There's a couple scares that are fun, but overall it's just kind of boring. I feel the game doesn't take enough advantage of the atmosphere provided, most especially the living space of the main character that can be particularly scary. The character models look like absolute shit, but I get not wanting to just use pre-existing models from an Unreal store or whatever.

Also, as someone that stayed in Japan for about a month and lived off the numerous Family Marts and such, this looks NOTHING like a Japanese convenience store. The design and shelves look particularly American.

A good little overhead car combat-ish game by the veterns behind the original Twisted Metal games. Calling All Cars has some charm to it, and the game feels damn good to play! I just think as a whole package it felt a bit lacking. It continues to be shunned as one of those early PS3 download-only games.

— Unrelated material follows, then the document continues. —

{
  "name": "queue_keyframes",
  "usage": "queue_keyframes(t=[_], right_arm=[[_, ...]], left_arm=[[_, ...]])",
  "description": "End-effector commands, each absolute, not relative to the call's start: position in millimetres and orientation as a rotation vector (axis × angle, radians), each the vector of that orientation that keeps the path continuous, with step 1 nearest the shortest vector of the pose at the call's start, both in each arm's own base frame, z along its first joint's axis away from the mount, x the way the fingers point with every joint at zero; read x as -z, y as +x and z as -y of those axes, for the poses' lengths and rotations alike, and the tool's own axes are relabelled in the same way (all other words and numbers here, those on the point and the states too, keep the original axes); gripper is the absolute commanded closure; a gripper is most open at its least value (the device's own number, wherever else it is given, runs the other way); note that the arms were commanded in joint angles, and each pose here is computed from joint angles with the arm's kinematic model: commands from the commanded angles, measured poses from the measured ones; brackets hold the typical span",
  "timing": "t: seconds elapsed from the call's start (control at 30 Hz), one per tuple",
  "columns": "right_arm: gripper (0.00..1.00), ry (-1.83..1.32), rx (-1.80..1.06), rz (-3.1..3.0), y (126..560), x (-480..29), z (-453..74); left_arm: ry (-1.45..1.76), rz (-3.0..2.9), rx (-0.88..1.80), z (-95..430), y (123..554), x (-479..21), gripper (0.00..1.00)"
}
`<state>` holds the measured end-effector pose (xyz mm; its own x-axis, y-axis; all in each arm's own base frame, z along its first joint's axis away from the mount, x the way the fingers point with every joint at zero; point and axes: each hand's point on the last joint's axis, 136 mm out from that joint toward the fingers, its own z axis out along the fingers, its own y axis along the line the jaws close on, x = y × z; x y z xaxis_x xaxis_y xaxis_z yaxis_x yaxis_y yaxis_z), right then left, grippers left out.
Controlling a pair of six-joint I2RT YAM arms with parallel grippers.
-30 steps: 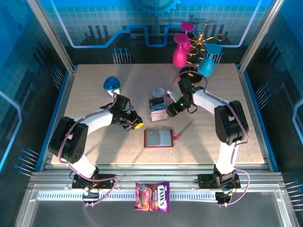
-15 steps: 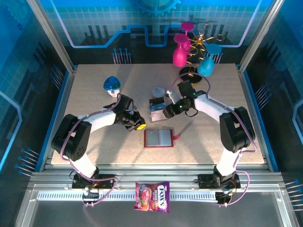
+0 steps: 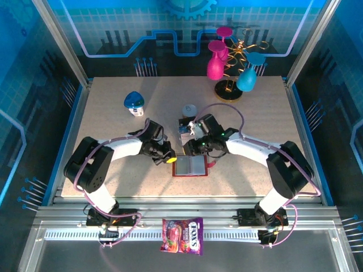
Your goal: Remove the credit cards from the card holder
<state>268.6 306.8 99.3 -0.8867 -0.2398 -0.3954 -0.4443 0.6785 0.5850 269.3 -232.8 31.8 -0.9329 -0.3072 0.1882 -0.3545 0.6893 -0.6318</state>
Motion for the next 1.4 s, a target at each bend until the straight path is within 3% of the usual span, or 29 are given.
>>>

It's sitting in a pile of a whole bunch of other IPs Sony fully-owns but never ported to anything else, thus rotting in its obscurity. Why games like Dead Nation can continue to live onward on PS4/5 but this remains inside PS3's download-only hell is beyond me.

Slightly better than their last attempt, but still considerably poor. C: the Contra Adventure at least has the courtesy of baring 2D side-scrolling stages, but it's still an ugly mess that feels like crap to play. The original Playstation was a very dark time for Contra, which is sad since other side-scrolling action games were flourishing at the time, most especially the Metal Slug series.

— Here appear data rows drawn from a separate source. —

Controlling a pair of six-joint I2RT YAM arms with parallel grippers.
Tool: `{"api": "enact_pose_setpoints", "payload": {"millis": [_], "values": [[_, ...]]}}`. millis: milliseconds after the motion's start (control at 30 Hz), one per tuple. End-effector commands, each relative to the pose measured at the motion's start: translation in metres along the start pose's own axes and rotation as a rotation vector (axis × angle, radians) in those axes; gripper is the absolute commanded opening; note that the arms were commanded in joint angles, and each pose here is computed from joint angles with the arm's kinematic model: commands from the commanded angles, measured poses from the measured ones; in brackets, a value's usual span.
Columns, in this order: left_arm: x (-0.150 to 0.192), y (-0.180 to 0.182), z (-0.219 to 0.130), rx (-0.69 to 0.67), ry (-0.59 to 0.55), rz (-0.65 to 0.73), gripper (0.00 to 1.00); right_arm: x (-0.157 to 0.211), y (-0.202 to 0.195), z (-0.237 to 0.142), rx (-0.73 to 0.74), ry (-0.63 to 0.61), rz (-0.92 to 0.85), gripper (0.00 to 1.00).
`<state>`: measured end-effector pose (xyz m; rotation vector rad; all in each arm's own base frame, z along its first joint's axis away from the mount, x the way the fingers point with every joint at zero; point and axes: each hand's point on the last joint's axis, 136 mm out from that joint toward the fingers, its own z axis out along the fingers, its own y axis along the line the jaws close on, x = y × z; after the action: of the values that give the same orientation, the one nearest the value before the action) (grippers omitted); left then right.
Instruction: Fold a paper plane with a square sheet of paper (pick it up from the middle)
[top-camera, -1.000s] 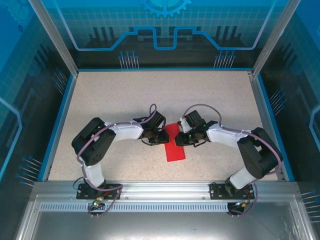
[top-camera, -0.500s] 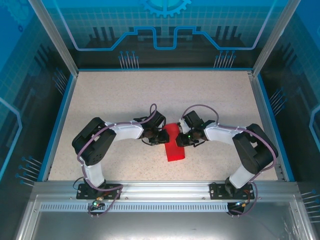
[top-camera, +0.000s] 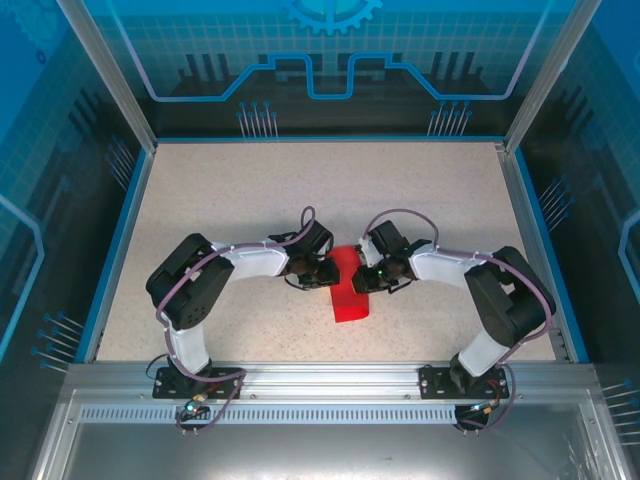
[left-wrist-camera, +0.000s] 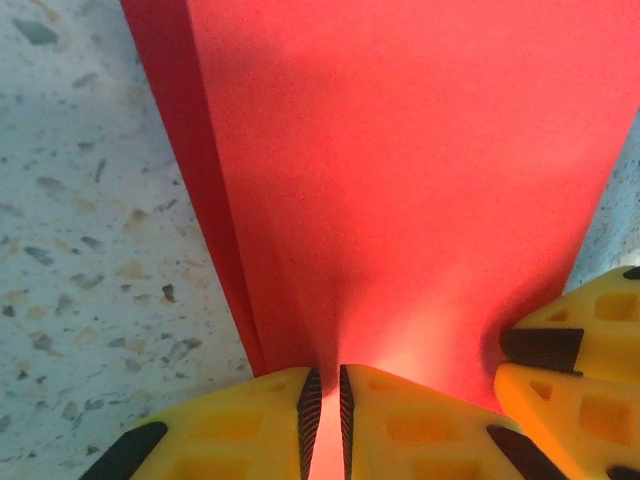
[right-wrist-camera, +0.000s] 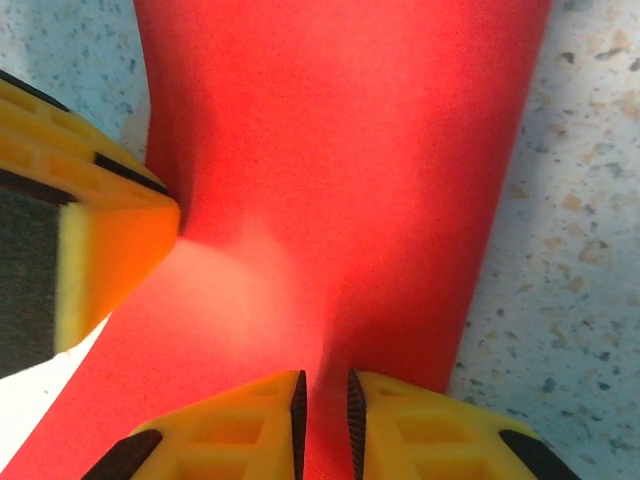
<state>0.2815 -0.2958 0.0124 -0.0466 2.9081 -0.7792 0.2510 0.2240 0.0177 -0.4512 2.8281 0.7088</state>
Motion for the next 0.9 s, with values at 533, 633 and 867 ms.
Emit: {"api": "enact_pose_setpoints", "payload": {"millis": [533,633,867], "values": [[0.019,0.045,0.017,-0.177,0.058,0.012,0.18,-0.026,-0.026,0.009,-0.038,-0.058,0.081,0.17],[0.018,0.047,0.017,-0.186,0.058,0.016,0.18,-0.016,-0.037,0.013,-0.031,-0.046,0.108,0.17],[0.018,0.046,0.019,-0.190,0.068,0.033,0.18,-0.031,-0.017,-0.007,-0.112,-0.109,0.101,0.16]]}}
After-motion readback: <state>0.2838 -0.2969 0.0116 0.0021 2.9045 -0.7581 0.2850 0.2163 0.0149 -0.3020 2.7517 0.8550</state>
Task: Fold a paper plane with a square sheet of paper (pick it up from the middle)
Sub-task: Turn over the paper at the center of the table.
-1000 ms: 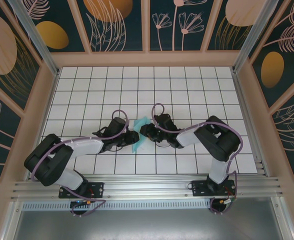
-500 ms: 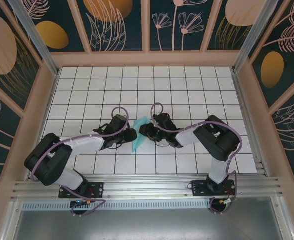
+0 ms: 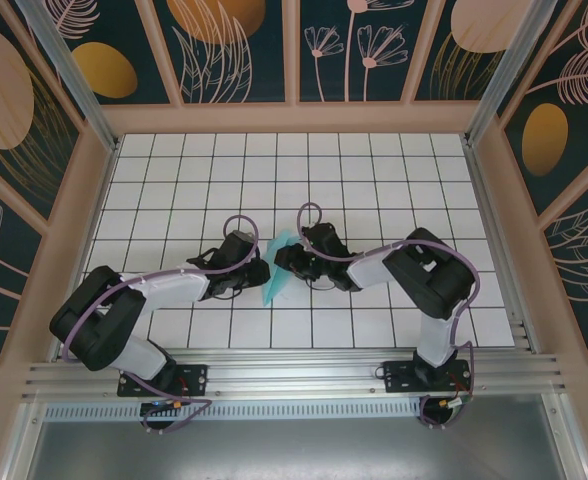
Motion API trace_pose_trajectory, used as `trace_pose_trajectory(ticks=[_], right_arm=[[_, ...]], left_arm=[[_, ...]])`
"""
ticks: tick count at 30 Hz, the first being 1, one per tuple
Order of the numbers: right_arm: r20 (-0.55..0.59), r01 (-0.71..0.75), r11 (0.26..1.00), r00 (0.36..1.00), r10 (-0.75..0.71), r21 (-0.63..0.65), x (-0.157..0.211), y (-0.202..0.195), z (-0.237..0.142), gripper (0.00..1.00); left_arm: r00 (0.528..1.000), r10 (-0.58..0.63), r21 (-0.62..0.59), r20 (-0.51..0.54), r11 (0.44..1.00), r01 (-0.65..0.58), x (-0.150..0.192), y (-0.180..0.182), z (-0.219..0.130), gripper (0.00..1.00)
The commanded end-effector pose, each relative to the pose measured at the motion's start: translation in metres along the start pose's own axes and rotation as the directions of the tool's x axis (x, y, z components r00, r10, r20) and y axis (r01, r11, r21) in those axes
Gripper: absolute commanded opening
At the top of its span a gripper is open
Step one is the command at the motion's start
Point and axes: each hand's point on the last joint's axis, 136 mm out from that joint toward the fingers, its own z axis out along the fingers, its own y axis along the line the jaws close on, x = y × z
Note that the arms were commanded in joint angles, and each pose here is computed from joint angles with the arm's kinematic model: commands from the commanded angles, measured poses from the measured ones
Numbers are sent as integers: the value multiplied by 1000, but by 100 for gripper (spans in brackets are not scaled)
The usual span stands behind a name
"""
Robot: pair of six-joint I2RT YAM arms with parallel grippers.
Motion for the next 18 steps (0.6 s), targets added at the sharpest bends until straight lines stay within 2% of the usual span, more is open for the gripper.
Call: trace_pose_trajectory(ticks=[1, 18], right_arm=[[-27, 31, 999, 999, -31, 9, 4, 2, 7, 38], [-41, 60, 997, 997, -58, 44, 3, 1, 14, 27]], left_arm=[[1000, 26, 4, -7, 1000, -26, 3, 0, 2, 25], [1000, 15, -21, -21, 1000, -15, 7, 7, 6, 26]])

I'm more than convinced this game's early reception was heavily influenced by Game Informer giving this game a goddamn 10/10--an extremely rare score back in the day--in their 2004 issue reviewing this game. Ratchet and Clank 3 is still pretty good, and I gotta give props that they fixed the lava gun upgrade.

So yeah, when I was like 14, this game rocked! Sure! I was there in the big craze of online multiplayer mayhem, and played the absolute SHIT out of this game's siege and CTF. I'm pretty sure I was one of the top-ranked players (4-bolt bois REPRESENT!). So I can't even deny that, as someone that played every single R&C game (even the mobile ones), 3 is probably what I played the most, if we're to include multiplayer hours.

However, the campaign itself is one of the weakest of the series. It's full of your zip-zaps and ka-booms, so the dopamine you get from the visual aspect is still top-notch. It's the platforming, variety, and overall narrative I found weak. Ratchet and Clank 2 was already leaning a little too heavily on gun-toting action, but now 3 embraces it even more without even evolving that aspect of it in any meaningful way. The prices for the guns and upgrades were a little more fair, I guess?

Still, it's a fun game to blast through. But I feel like anyone that's playing through the series immediately one after the other will notice the disparity between these games the most.